Some owners opt for ‘straights’ as a cheap alternative to ready-mixed horse feeds. Feeding straights allows you to know exactly what’s in your horse’s bucket, but their use comes with a caution.

“Straights in themselves are not nutritionally balanced. Therefore, we would not recommend them as the sole concentrate source without also feeding a balancer, consequently upping the feeding cost anyway,” warns Stephanie. “Complete feeds are fully balanced already and manufacturers have taken into account the ratios of vitamins and minerals required to balance a cereal-based diet. Therefore it’s simpler — and maybe cheaper in the long run — to feed a mix or cube instead in order to give your horse a balanced diet.”

Look for quality ingredients

Check the contents of the feed you’re considering to buy and go for quality ingredients that can be fed in lower volumes.

Stephanie says: “This is true. For example, fibre ingredients such as alfalfa, soya hulls and beet pulp (‘super fibre’ sources) provide a higher energy (calorie) intake when compared to other fibre ingredients such as wheat feed and oat feed. The higher energy intake provided by the super fibres will mean that you can feed less.”

Slow down speedy eaters

It’s not just horse feed that is expensive rather than cheap, forage is too — and as this must be the core of every horse and pony’s diets, you need to feed a lot of it. Double netting will make forage like hay and haylage last longer, because it is harder for your horse to eat and therefore their consumption slows down.

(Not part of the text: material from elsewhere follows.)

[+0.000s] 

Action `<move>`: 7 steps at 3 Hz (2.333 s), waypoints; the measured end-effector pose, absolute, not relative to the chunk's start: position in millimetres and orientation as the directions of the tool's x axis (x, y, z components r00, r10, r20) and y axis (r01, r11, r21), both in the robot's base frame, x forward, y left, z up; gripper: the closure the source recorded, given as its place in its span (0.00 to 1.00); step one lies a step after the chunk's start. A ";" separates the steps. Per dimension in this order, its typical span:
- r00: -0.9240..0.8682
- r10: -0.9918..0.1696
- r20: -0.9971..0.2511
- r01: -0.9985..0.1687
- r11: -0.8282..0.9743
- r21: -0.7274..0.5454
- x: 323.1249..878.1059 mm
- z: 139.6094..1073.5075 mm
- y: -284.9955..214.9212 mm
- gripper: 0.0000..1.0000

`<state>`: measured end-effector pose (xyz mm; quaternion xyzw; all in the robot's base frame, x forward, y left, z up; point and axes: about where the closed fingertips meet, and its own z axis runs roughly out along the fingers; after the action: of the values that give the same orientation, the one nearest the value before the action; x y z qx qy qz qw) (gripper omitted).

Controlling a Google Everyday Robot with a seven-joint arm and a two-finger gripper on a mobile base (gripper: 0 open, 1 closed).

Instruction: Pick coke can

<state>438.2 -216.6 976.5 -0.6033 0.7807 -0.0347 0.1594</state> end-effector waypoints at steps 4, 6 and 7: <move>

This can be useful when feeding a good doer, who munches through their forage ration quickly and then is left standing in their stable with nothing to eat, which you want to avoid happening. However, double netting isn’t suitable for every horse, particularly one who needs to gain weight or struggles to hold their condition, such as veterans.

“Feeding forage ad-lib is what a horse’s digestive system needs to stay healthy, therefore ‘over-feeding’ of forage isn’t an issue unless you have a very good doer that’s prone to excess weight gain and its associated health issues,” advises Stephanie

Electrolytes or table salt?

Adding electrolytes to horse feed is particularly relevant when feeding a horse in the summer, because horses sweat more in hot weather. They are unlikely to be needed all-year round, though, in countries that have hot and cold seasons like the UK. Continuing to feed electrolytes when it’s cold could mean wasting your money.

There are several electrolytes on the market, or some people add table salt to horse feed instead because it is cheap and does the same job. “Sweat mainly comprises of sodium and chloride, which is what table salt is made from,” confirms Stephanie, who is a nutrition advisor at Saracen Horse Feeds“You only need to feed an electrolyte supplement when a horse is sweating heavily to replenish the potassium, magnesium and calcium that are lost in much smaller quantities.”

Don’t be tempted by other animals

Sheep and cattle nuts are cheap — certainly when compared to a lot of horse feed anyway. Even though they look the same and come with a tempting lower price tag, never ever give a feed intended for a different animal to your horse. Ultimately this will cost you dearly, and puts your horse’s life at risk.

Horses have complex digestive systems and if you feed something that is not specifically designed to be eaten by them, you’re likely to end up with a hefty emergency vet bill for colic.

“Sheep feed, for example, has been formulated specifically for the needs of sheep and not equines. Sheep are also very sensitive to copper so these feeds contain copper antagonists, which could cause deficiencies in horses,” warns Stephanie.